[Problem description]
All pictures must be left out as you transcribe the lines from the first line of the data to the line containing "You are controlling", both included.
####
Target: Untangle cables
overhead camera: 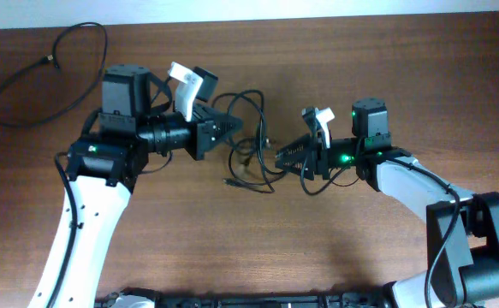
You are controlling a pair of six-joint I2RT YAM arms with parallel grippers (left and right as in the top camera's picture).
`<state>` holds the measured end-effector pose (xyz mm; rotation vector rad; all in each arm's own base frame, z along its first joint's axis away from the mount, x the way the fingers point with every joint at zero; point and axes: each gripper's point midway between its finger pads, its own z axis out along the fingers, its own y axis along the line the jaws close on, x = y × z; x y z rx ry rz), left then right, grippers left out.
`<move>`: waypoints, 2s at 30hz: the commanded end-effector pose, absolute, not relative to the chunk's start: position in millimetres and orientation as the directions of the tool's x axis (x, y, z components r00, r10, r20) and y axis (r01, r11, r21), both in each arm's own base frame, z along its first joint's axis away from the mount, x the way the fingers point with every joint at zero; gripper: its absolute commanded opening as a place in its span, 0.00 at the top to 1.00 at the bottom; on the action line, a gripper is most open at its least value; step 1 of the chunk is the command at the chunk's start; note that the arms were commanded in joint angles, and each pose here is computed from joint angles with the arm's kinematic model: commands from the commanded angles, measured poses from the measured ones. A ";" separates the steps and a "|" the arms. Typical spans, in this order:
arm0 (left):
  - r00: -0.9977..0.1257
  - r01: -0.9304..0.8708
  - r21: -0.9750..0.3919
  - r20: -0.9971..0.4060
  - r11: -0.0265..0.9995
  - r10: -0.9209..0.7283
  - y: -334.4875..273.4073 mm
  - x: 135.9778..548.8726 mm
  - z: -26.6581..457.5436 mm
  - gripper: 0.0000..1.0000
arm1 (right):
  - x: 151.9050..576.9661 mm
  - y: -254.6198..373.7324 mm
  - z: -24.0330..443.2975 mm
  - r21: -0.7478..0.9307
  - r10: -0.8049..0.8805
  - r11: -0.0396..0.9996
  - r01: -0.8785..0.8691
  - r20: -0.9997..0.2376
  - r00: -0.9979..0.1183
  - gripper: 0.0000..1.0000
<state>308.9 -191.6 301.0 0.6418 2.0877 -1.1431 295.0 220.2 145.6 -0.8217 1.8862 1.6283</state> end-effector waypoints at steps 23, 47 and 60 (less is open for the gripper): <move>-0.295 0.679 -0.524 -0.836 0.514 -0.463 -87.3 387.0 471.0 1.00 | 271.2 241.6 46.9 0.567 -0.377 0.504 -0.652 -0.534 -0.757 0.53; -0.550 0.241 -0.783 -0.597 0.574 -0.584 -34.7 404.2 373.4 1.00 | 313.0 157.2 86.9 0.753 -0.052 0.428 -0.501 -0.533 -0.845 0.43; -0.792 0.092 -0.708 -0.478 0.701 -0.379 -147.5 395.1 266.5 1.00 | 300.5 230.9 152.1 0.758 -0.152 0.187 -0.625 -0.606 -0.780 0.27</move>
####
[Result of the exercise]
Target: Untangle cables
overhead camera: 
You are controlling a pair of six-joint I2RT YAM arms with parallel grippers (left and right as in the top camera's picture).

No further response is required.